Arugula Salad With Fennel, Blood Oranges, And Olive Vinaigrette Recipe

Arugula Salad With Fennel, Blood Oranges, And Olive Vinaigrette Recipe
4 (1 ratings)
Citrus fruits bring a welcome brightness and freshness to our midwinter diets. Moreover, there are many benefits to eating fresh citruses. One orange contains about 50 milligrams of vitamin C (or 2/3 of our daily needs) and has high levels of antioxidants, which help slow the aging process and protect against serious illnesses such as heart disease, stroke, and cancer, to name a few. Citrus fruits are also a great source of fiber and they are low in calories. I venture to incorporate citruses in many of my recipes, whether sweet or savory. Let this world of exotic flavors enliven your winter world right when you need it the most.
Servings
4
Ingredients
  • 1 small shallot, chopped finely
  • 1 tablespoon aged balsamic vinegar
  • 1/2 teaspoon finely grated orange zest
  • 1/2 teaspoon finely grated lemon zest
  • 1 tablespoon fresh orange juice
  • 2 tablespoon finely chopped kalamata olives
  • 1/4 teaspoon fennel seeds, crushed in a mortar
  • 1/8 teaspoon sea salt
  • freshly ground pepper, to taste
  • 4 tablespoon extra-virgin olive oil
  • 1 small bulb fennel, trimmed and halved, greens reserved and chopped
  • 2 large handfuls baby arugula
  • 1 blood orange, peeled, halved, and cut crosswise into ¼-inch-thick slices
  • 1 clementine, peeled, halved, and cut crosswise into ¼-inch-thick slices
  • shaved parmesan, for garnish
  • 2 tablespoon finely chopped fennel greens, for garnish
  • freshly ground pepper, to taste
Directions
  1. Place all of the ingredients in a small bowl and whisk until well blended. Set aside.

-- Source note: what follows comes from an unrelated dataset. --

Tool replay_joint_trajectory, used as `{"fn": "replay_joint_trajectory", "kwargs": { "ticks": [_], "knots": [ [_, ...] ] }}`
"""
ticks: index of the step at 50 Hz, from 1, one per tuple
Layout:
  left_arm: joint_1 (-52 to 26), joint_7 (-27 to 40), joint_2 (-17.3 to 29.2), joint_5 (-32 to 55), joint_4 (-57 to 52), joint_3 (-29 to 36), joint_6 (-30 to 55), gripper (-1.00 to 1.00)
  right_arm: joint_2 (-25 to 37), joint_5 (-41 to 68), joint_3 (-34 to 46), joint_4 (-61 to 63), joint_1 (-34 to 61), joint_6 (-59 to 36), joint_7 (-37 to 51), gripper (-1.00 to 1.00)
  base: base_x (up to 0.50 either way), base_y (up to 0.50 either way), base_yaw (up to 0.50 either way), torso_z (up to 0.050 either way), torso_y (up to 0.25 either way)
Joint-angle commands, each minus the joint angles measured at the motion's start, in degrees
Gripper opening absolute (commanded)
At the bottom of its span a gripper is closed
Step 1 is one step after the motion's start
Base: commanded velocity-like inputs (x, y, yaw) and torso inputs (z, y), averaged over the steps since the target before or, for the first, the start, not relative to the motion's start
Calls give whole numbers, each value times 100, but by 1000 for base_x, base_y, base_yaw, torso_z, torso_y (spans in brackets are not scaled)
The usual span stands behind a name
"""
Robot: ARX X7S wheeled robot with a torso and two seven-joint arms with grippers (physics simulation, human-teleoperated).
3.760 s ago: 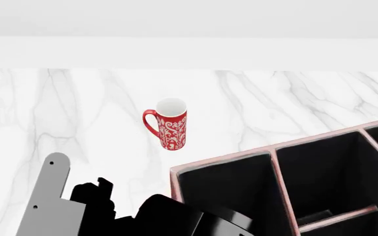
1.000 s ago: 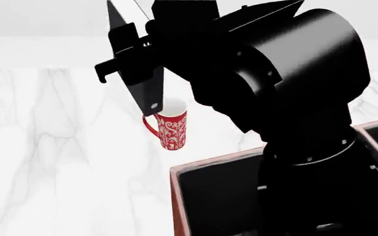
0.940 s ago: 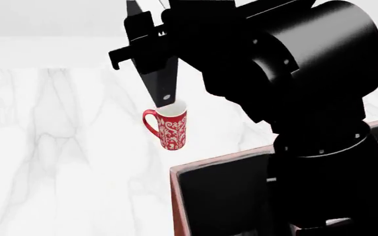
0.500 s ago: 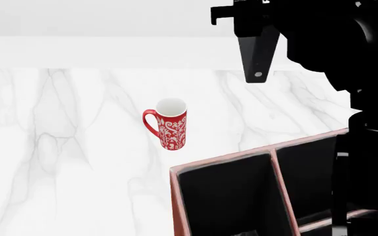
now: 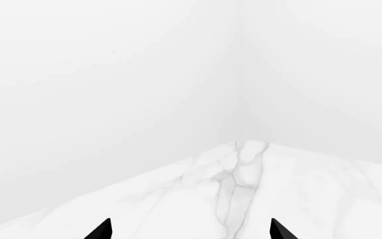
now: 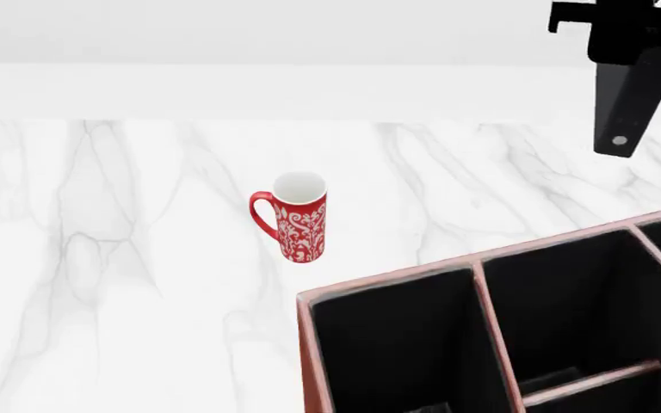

  2. Using a mandoline, cut the fennel into paper-thin slices.* Set aside in a bowl. In another large bowl gently mix the arugula with the fennel. Divide equally in the center of 4 large plates.
  3. Top each salad with a few orange and clementine slices. Drizzle with the vinaigrette. Garnish with some Parmesan shavings and chopped fennel greens. Season with freshly ground pepper, to taste, and serve immediately.